-- Task prompt --
The required answer is the data below, restated word for word with images omitted.

-- Data block --
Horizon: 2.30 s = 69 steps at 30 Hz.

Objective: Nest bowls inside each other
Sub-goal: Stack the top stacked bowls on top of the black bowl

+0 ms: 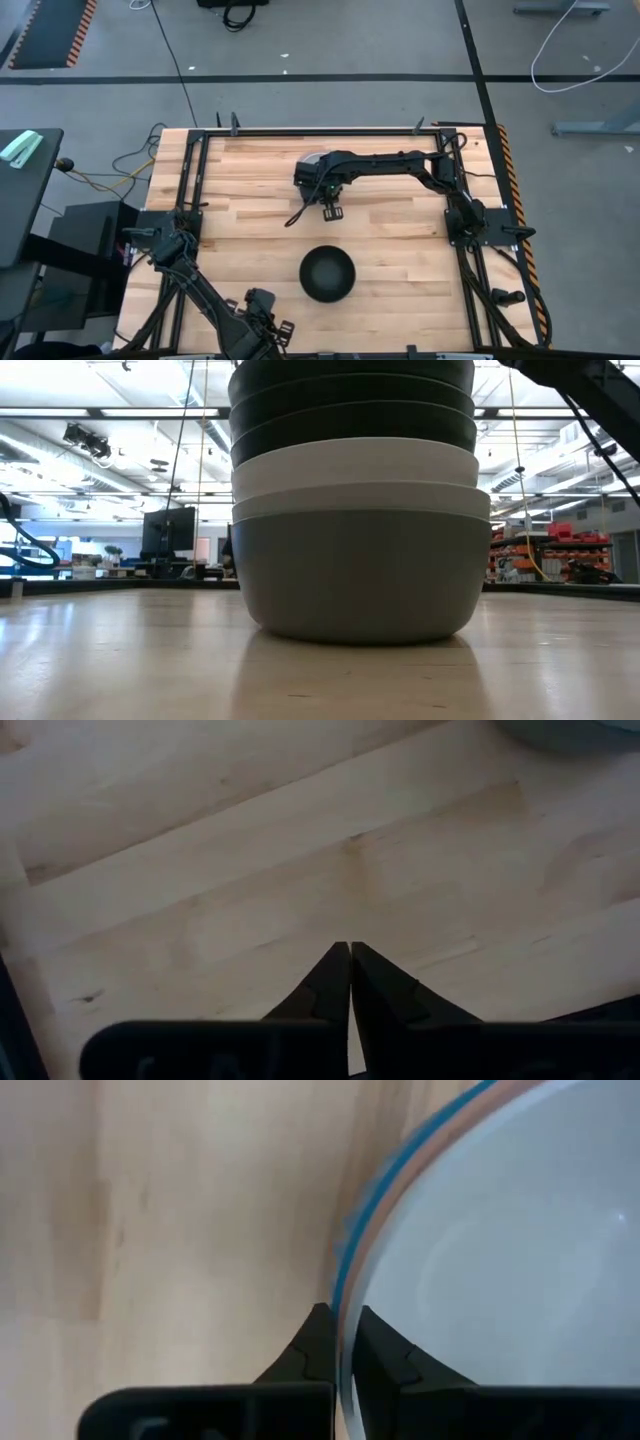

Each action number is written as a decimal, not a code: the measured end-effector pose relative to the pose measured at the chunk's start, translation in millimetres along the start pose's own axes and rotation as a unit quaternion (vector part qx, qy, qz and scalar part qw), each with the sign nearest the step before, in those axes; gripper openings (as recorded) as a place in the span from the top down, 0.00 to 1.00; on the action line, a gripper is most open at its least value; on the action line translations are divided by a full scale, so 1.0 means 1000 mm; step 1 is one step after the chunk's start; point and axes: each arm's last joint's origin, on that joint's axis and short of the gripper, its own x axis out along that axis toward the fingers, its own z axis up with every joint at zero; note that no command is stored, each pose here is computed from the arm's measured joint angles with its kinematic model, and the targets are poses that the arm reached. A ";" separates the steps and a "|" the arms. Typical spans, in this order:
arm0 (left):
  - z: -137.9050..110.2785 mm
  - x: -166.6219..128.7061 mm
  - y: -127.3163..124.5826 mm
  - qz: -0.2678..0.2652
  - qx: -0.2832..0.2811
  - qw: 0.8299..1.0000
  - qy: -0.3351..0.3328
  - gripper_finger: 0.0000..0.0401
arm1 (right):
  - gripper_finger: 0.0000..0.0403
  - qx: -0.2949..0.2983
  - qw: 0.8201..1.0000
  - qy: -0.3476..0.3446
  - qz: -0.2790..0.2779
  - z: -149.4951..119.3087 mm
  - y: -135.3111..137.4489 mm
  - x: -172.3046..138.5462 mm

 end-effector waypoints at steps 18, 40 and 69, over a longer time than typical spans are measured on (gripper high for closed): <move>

-- Task result --
Horizon: 2.30 s = 69 steps at 30 Hz.

Objective: Nest bowls inside each other
Sub-goal: Stack the top stacked bowls on top of the black bowl

+0 ms: 

Each action number is written as a decimal, not a code: the measured end-effector pose relative to the pose measured at the chunk's start, translation in millimetres along the start pose's own axes and rotation as a unit quaternion (vector part qx, qy, qz and scalar part qw), each with the sign nearest the step before, in those axes; gripper openings (as recorded) as a place in the span from the top down, 0.00 to 1.00; on the action line, a gripper is most open at its least value; on the action line translations are divided by a full scale, so 1.0 means 1000 mm; step 1 is one step after the chunk's start; point and axes: each arm's last joint's origin, on that joint's axis and short of the gripper, its own x axis out along that axis toward the fingers, its own z axis up with every joint at zero; note that no command is stored, each pose here is computed from the arm's measured joint angles with its kinematic model, and the targets are poses that the arm reached. A ";" separates the steps and a "|" the arms. Typical spans, in this order:
arm0 (left):
  - z: -137.9050..110.2785 mm
  - x: -166.6219..128.7061 mm
  - y: -127.3163..124.5826 mm
  - qz: -0.2678..0.2652
  - qx: -0.2832..0.2811
  - qw: 0.8299..1.0000
  - qy: -0.3351..0.3328
  - gripper_finger: 0.0000..0.0401
arm1 (right):
  - gripper_finger: 0.0000..0.0403
  - qx: -0.2949..0.2983
  - qw: 0.8201..1.0000
  - qy: -0.3476..0.3446
  - qz: -0.2790..0.2779
  - z: -149.4951..119.3087 mm
  - y: -135.3111..137.4489 mm
  - x: -172.3046..138.5462 mm

 end-effector waypoints at steps 18, 40 and 69, over a longer time than typical spans are measured on (gripper high for closed): <move>

Here the exercise is finished.